Isn't anyone really watching what banks are doing? There's another creative bank rip off in the works.

If it isn't outrageous interest rate raises or shortening time to pay credit cards, it's new ways and means to make money from people who have no money. Five million collecting unemployment: Many people out of a job and collecting unemployment are getting their money in the form of bank debit cards. Bank debit cards have fees for everything and are used by most like credit cards...

...banks charge for services. Bank charges for information and services on these unemployment debit cards are disgraceful. To ask a question: fifty cents per call. To make a withdrawal: seventy-five cents per withdrawal. An overdraft - which could be refused if it's over the limit and stopped by the bank - costs twenty dollars. There are more "convenience" charges.

Over thirty major US banks - for example Citi, Bank of America, JP Morgan Chase - have made agreements with the states to provide this service. In some states the only way to get hold of unemployment cash is with a bank debit card.

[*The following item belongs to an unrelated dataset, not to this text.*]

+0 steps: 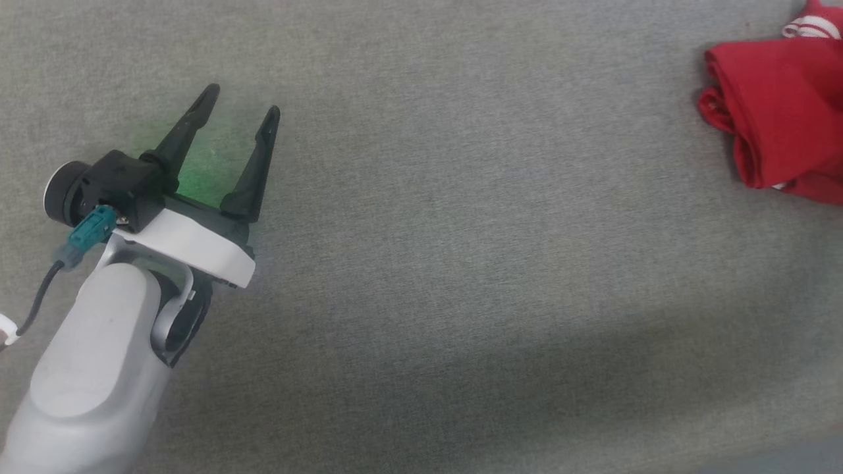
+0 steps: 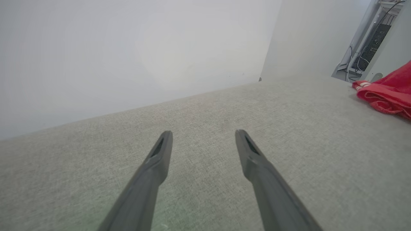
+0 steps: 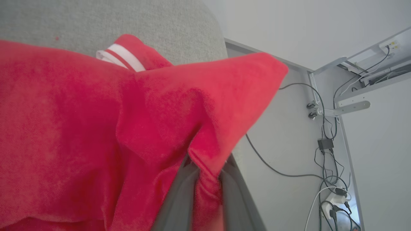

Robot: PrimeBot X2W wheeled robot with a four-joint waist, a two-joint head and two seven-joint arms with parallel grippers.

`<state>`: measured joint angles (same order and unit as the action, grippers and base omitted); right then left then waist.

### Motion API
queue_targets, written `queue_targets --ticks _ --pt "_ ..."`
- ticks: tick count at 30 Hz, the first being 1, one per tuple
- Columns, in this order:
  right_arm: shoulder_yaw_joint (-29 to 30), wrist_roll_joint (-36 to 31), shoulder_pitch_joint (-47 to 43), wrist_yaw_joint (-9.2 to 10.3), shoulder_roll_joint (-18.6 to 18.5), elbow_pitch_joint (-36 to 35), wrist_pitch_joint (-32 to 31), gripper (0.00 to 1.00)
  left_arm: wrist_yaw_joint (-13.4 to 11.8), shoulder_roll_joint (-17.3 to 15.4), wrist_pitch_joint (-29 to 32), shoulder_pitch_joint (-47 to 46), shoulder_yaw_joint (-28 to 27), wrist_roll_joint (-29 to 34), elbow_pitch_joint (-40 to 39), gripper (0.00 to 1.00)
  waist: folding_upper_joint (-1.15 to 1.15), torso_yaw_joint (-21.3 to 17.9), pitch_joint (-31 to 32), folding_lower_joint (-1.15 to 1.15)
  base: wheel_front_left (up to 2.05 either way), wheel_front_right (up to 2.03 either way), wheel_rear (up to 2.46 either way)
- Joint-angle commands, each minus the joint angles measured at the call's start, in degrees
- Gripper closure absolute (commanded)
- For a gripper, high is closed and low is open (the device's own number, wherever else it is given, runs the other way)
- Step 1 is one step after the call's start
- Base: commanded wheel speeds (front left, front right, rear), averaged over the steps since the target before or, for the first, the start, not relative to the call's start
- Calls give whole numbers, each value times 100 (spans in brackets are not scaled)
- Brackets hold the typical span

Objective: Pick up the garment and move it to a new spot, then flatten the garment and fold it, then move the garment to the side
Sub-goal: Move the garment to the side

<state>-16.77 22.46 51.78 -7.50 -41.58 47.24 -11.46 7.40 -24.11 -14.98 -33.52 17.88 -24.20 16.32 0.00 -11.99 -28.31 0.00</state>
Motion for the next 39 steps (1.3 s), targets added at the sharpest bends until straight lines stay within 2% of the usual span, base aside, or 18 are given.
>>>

True...there's no fee if one takes out the entire month's money at one time from a bank teller. That's the freebie. Everything else has a fee. Habits are hard to break...and, most people use the debit card as a credit card and accumulate fees every time the card is used.

Banks make interest on the unused debit card money and merchant fees and the "many ways to skin a cat" customer service fees. Unemployment benefits will increase. Banks will increase their take. At a time when people are at a low financially and emotionally, banks say, it's up to the unemployment money recipient to figure out how to get the entire amount without paying repeated fees to access through the debit card...

...seems to me it's like hitting a man when he's down. Isn't anyone representing this huge amount of voters going to look into this latest bank rip off?